Порнограф - Сергей Валяев
Шрифт:
Интервал:
Закладка:
— А это кто? — искренне удивился.
— Софья Семеновна, ваша соседка.
— Ах, это её такая фамилия, — понял. — А что случилось?
— А вы не знаете?
— Бабульки волновались, да я не обратил внимания. А что такое? Неприятности?
— Неприятности, — передернул ногами младший лейтенант, на сей раз удачно: загнал ящик тайника на место. — Что такое? — Заглянул под тахту. Кажется, ломаю мебель?
Я попросил милицию не волноваться: куплю новую, и мы снова вернулись к текущей проблеме. В общих чертах меня оповестили о печальной судьбе гражданки Загоруйко С.С. Я только развел руками — ну и блядские же времена!
— А какие у вас, Иван Павлович, были отношения?
— С Сосочкой, в смысле Софочкой? — уточнил я. — Соседские, какие еще?
— А чем она занималась? — следователь пролистал блокнот. — Жильцы толком не знают. Белошвейка на дому?
— Да, что-то там вышивала, — подтвердил. — Очень старательная девушка. Была.
— К ней, говорят, приходили лица кавказской национальности?
— И еврейской тоже. За чистыми воротничками, — возмутился я. — Ох, эти наши бабульки, им бы в тридцать седьмой годик…
— А вы неправы, общественность нам очень помогает, — листал блокнот. А вы, Лопухин, на какой, так сказать, трудовой стези?
— На журналистской.
— Да?
— Да, пишу под псевдонимом Папандопуло.
— Что вы говорите? — удивившись, принялся записывать в блокнот. Простите, как… По…о… пондопуло?
— Нет, лучше через «а».
— Тоже нелегкая работенка, — посочувствовали мне. — Отстреливают вашего брата за милую душу.

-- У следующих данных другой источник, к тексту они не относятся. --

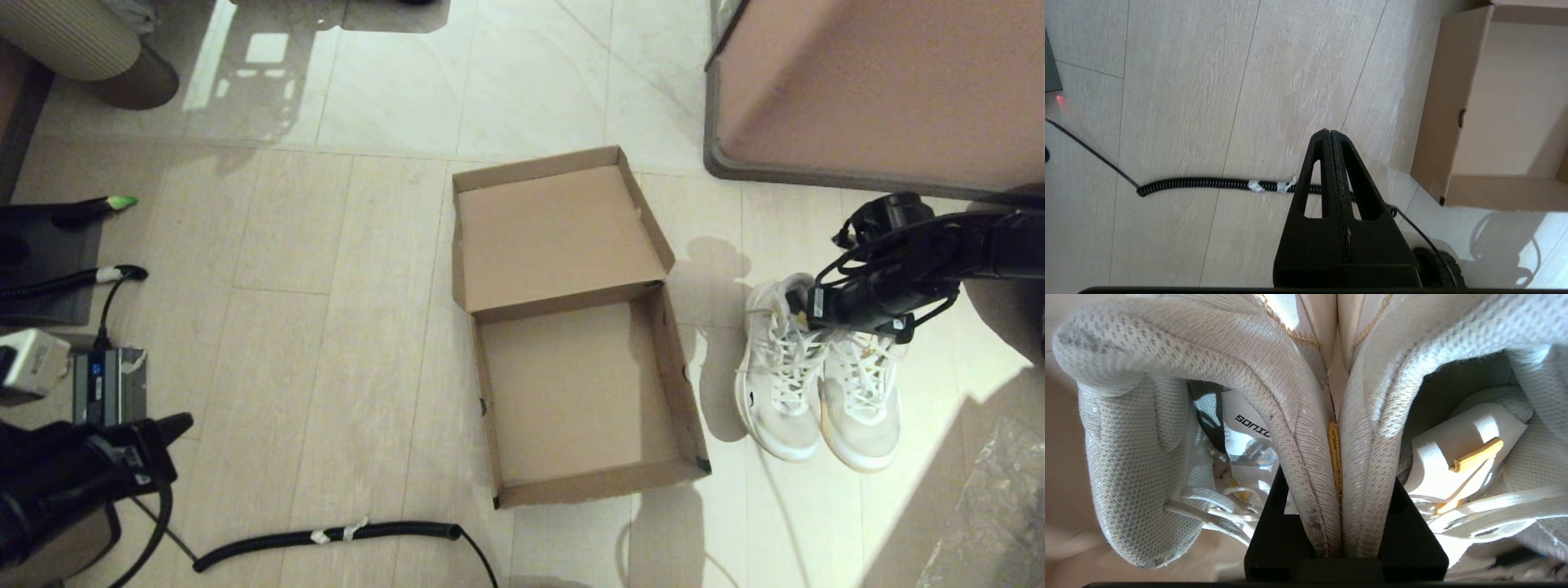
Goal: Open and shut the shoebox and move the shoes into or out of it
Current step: Put the shoes out of the shoe box
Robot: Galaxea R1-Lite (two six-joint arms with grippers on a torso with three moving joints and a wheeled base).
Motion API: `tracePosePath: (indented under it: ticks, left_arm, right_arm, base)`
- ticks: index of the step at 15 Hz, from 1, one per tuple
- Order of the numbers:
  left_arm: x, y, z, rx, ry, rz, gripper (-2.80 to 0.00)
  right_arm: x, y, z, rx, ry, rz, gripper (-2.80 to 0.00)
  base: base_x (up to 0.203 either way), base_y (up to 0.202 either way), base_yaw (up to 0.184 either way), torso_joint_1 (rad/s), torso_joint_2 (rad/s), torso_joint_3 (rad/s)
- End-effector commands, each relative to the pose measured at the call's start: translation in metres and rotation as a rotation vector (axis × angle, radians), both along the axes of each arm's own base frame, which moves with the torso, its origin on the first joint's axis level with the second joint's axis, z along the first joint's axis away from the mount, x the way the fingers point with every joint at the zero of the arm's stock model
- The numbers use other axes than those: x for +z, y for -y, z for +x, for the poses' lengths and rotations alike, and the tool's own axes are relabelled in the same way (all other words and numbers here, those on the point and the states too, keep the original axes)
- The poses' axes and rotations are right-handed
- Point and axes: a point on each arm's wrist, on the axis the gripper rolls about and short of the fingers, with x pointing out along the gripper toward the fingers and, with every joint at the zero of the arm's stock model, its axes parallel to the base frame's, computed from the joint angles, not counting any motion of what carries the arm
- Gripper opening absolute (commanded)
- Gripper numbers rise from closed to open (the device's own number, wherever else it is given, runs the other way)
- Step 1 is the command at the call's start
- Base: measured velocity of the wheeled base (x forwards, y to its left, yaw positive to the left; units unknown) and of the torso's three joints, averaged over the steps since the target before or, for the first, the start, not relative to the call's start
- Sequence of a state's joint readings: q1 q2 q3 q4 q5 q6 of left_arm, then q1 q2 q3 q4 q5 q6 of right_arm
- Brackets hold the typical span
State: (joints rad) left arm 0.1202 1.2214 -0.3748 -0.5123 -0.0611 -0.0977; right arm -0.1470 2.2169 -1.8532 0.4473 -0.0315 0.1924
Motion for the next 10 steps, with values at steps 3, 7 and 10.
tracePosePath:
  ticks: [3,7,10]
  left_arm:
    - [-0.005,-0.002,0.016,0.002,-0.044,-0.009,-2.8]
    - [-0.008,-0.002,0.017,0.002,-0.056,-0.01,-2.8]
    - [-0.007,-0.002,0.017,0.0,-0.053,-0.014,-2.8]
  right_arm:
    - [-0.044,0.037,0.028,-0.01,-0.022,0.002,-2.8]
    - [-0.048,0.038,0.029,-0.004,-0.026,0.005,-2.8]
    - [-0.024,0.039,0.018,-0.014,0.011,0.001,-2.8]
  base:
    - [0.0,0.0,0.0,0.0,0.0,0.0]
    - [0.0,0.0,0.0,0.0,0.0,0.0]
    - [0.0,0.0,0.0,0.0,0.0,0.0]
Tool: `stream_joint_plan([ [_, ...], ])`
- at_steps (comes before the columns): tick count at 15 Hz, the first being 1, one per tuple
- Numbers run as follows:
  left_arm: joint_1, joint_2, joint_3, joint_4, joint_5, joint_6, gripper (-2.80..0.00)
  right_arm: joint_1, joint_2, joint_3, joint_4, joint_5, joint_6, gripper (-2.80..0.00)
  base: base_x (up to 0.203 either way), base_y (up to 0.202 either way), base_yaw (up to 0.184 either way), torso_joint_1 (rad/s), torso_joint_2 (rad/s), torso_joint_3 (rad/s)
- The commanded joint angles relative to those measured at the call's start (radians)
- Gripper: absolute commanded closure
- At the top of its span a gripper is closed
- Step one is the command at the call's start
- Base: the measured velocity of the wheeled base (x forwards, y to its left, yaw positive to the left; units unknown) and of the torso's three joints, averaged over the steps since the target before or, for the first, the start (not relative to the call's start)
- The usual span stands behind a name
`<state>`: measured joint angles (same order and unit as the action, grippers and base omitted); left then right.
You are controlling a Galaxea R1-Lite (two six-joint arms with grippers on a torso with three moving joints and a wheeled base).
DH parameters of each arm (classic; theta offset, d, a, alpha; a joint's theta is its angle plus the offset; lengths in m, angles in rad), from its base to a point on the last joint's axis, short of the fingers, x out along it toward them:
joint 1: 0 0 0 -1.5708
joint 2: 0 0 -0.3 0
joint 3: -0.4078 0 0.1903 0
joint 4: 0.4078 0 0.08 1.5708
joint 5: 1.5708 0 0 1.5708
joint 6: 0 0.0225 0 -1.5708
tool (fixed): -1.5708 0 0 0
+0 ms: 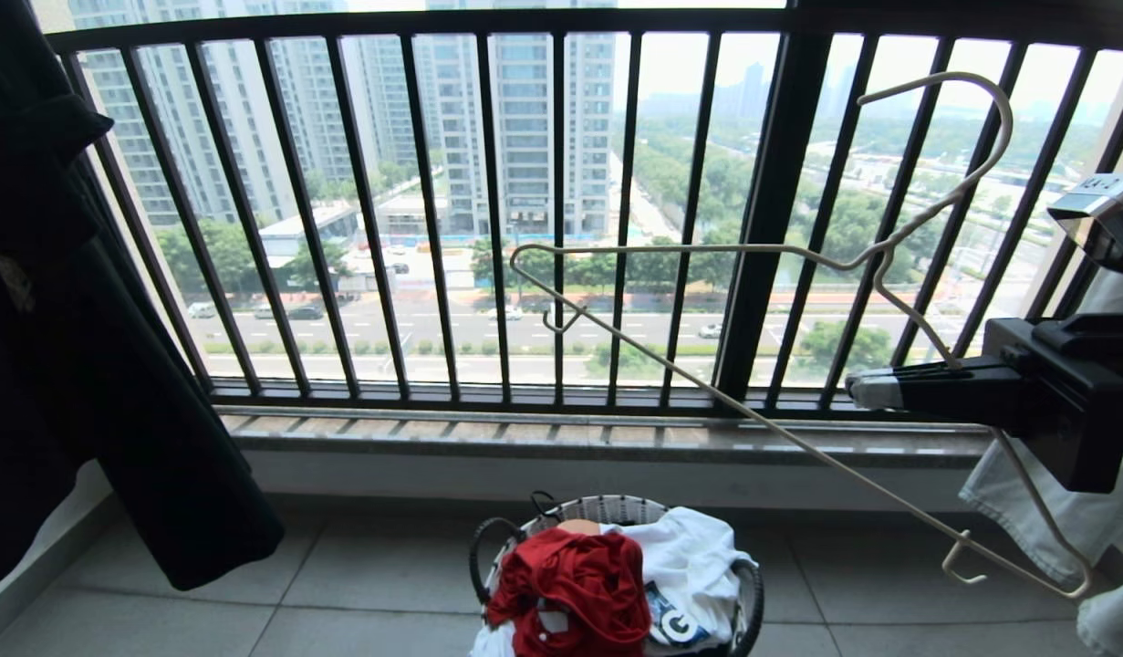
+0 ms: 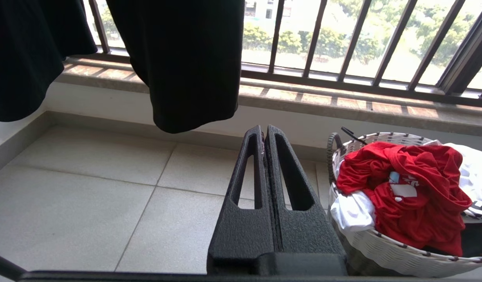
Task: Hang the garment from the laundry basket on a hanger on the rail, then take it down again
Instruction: Pick up the clothes rack on the clothesline
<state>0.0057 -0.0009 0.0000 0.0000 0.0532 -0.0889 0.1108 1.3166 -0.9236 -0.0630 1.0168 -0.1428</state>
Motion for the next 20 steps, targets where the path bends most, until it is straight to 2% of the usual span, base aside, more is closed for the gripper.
stream_joint_plan([
  [1, 0.0, 0.001, 0.0, 0.0, 0.0, -0.001, 0.0, -0.007, 0.0, 0.0, 0.0, 0.006, 0.0, 0.0, 0.0, 0.0, 0.0, -0.002, 0.08, 0.057],
  [6, 0.0, 0.001, 0.0, 0.0, 0.0, -0.002, 0.0, -0.052, -0.013, -0.012, -0.001, 0.006, 0.0, 0.0, 0.0, 0.0, 0.0, 0.0, 0.01, 0.015],
  [20, 0.0, 0.001, 0.0, 0.0, 0.0, -0.001, 0.0, -0.059, -0.04, -0.005, -0.015, 0.006, -0.001, 0.0, 0.0, 0.0, 0.0, 0.0, 0.0, 0.0],
])
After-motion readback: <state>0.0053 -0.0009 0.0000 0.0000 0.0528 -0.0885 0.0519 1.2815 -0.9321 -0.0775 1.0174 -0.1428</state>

— Спасибо, вы меня утешили.
На этом наша приятная ознакомительная беседа завершилась. Я провел следователя к двери, чтобы он не заблудился. Задержавшись, он вспомнил, что вчера вечером я и мои, верно, друзья что-то выносили? Что?
— Ааа, — равнодушно зевнул, — выбрасывали этажерку, совсем рухлядь…

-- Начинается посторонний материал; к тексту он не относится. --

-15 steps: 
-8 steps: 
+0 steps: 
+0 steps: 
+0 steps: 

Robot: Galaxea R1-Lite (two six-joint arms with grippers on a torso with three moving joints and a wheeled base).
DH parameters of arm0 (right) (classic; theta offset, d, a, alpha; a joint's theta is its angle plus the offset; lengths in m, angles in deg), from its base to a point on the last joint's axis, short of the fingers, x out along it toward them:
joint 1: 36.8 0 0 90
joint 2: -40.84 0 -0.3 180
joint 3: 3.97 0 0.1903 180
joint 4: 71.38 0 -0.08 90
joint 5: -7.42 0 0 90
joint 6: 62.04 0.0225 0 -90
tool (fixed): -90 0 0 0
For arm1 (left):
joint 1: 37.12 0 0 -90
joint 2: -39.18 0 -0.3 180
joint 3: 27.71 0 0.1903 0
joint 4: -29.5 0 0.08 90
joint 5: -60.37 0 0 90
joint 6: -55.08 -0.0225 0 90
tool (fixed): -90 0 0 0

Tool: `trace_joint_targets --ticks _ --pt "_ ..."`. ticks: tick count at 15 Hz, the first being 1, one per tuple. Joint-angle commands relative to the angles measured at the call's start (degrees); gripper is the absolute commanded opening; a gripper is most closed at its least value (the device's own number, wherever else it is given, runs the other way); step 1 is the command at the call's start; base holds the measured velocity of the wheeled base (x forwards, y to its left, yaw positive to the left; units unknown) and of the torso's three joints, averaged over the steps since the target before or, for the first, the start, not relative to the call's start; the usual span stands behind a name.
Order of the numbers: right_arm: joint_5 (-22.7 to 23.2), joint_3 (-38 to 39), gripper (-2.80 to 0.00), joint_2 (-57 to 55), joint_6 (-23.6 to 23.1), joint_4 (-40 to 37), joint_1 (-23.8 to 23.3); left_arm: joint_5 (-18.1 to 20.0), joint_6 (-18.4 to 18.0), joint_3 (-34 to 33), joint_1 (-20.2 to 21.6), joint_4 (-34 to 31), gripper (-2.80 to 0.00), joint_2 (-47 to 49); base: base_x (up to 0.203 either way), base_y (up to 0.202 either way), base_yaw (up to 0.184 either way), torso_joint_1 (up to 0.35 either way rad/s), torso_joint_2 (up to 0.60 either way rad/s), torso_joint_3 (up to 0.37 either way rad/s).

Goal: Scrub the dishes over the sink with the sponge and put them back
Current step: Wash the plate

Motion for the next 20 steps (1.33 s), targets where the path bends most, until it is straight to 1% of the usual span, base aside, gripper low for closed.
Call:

— Ну хорошо, предположим, этажерку, — проговорил лейтенант и удалился в глубину коридора снимать дополнительные показания с болтливых, как нынешние политики, жильцов.
Ничего хорошего, Ваня, сказал я себе. Если так дело пойдет дальше, то нетрудно обнаружить прямую связь между мной, папарацци, «Голубым счастьем», убитой Софочкой, «Шевроле» и так далее. Будет нам всем тюремная этажерка!.. Надо предупредить «лицо кавказской национальности», чтобы оно задержалось в пути ко мне на издательском авто, где, возможно, остались следы упокоенного нами навсегда олимпийского призера.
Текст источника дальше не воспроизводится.